> _Instructions to follow_
With all pictures omitted, return verbatim the lines from the beginning of the records below through the line containing "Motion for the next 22".

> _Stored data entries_

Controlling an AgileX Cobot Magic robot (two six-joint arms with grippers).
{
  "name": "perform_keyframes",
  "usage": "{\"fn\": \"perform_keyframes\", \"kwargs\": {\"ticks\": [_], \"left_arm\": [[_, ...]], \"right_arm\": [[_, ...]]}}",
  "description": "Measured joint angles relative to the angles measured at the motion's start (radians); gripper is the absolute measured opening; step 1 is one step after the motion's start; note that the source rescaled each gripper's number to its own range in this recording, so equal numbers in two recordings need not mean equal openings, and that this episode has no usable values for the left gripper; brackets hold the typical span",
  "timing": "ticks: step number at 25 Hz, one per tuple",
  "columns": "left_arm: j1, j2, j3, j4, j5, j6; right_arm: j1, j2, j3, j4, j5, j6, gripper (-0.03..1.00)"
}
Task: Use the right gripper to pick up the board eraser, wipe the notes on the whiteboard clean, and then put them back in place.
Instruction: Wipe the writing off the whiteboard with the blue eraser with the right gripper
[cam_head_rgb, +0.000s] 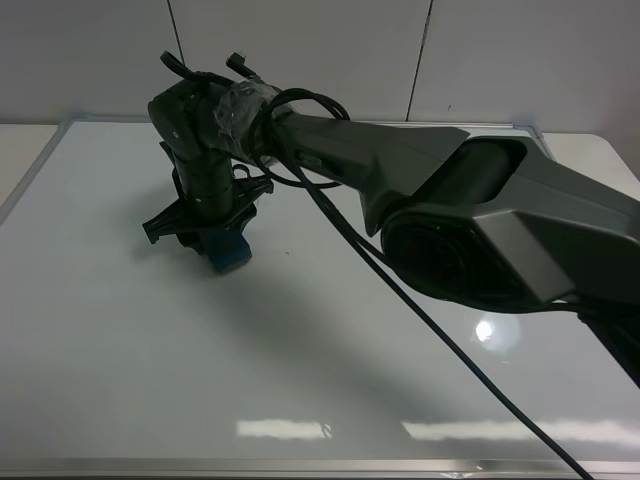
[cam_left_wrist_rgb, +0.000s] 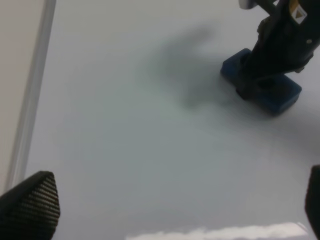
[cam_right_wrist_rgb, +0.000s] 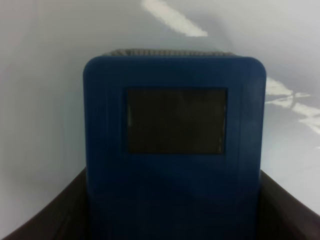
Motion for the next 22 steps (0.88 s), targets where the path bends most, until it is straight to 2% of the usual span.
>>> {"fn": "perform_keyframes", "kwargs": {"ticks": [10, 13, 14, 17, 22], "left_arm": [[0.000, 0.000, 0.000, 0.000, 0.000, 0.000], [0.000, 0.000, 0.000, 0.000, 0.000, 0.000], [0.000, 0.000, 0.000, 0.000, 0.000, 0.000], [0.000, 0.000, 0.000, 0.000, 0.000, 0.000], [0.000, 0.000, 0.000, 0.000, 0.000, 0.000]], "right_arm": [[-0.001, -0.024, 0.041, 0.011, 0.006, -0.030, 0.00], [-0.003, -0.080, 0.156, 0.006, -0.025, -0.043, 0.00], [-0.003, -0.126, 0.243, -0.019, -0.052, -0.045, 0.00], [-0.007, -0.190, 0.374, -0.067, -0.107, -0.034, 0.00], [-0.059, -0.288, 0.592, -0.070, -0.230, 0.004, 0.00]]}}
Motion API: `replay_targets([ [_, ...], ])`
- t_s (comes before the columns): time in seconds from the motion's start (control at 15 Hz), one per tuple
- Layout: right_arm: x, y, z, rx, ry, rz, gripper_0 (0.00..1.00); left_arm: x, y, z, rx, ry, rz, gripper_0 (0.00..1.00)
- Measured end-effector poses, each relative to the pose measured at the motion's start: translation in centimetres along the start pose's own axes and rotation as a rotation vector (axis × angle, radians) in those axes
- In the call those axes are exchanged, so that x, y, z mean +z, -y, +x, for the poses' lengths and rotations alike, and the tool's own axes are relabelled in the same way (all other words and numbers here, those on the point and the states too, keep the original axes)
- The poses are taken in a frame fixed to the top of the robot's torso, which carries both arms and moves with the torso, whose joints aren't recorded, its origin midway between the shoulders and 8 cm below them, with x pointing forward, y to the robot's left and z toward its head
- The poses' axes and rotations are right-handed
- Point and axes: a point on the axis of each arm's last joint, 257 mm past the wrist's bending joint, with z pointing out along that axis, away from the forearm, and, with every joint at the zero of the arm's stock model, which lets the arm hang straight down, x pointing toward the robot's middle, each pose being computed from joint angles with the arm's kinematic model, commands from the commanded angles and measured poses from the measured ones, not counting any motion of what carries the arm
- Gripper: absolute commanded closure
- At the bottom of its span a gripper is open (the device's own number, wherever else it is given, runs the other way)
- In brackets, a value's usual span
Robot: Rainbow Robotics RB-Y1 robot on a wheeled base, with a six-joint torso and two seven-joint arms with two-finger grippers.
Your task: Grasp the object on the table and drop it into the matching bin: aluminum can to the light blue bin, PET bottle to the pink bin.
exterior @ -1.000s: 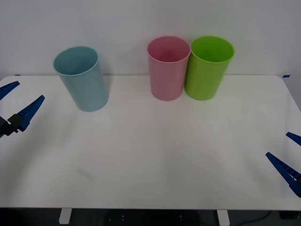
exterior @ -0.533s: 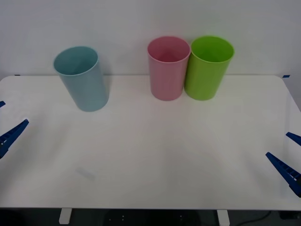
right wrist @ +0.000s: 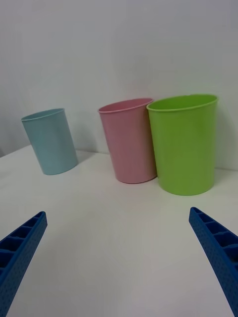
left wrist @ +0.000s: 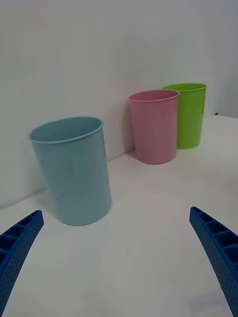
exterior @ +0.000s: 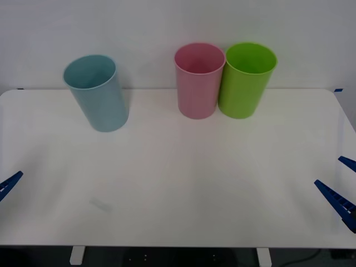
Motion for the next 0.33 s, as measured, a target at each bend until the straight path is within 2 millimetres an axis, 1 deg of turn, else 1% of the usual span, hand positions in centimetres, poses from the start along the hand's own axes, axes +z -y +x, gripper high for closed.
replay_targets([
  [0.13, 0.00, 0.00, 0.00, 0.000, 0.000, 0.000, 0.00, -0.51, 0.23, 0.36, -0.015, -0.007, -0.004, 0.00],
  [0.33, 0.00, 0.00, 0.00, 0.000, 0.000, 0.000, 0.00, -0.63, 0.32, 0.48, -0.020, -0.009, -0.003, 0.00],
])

> _The completed task_
Controlling an AgileX Cobot Magic robot (two six-joint arms with grippers).
{
  "name": "perform_keyframes",
  "usage": "{\"fn\": \"perform_keyframes\", \"kwargs\": {\"ticks\": [_], \"left_arm\": [[_, ...]], \"right_arm\": [[_, ...]]}}",
  "description": "Measured joint angles relative to the angles measured at the motion's start (radians); gripper is the absolute measured opening; step 1 is one step after the motion's start; note that the source rescaled each gripper's number to its own range in this recording, so equal numbers in two recordings need not mean equal openings, and that this episode has no usable values for the left gripper; brackets hold the typical span",
  "timing": "ticks: step number at 25 Hz, one per tuple",
  "columns": "left_arm: j1, j2, j3, j4, j5, j6; right_arm: j1, j2, j3, j4, j5, j6, gripper (-0.03..1.00)"
}
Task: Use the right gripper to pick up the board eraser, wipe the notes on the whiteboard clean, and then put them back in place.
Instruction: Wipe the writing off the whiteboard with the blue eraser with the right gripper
[cam_head_rgb, +0.000s] 
[cam_left_wrist_rgb, +0.000s] 
[cam_right_wrist_rgb, +0.000s] 
Motion for the next 22 steps (0.88 s), targets where the path bends most, until it is straight to 2% of the usual span.

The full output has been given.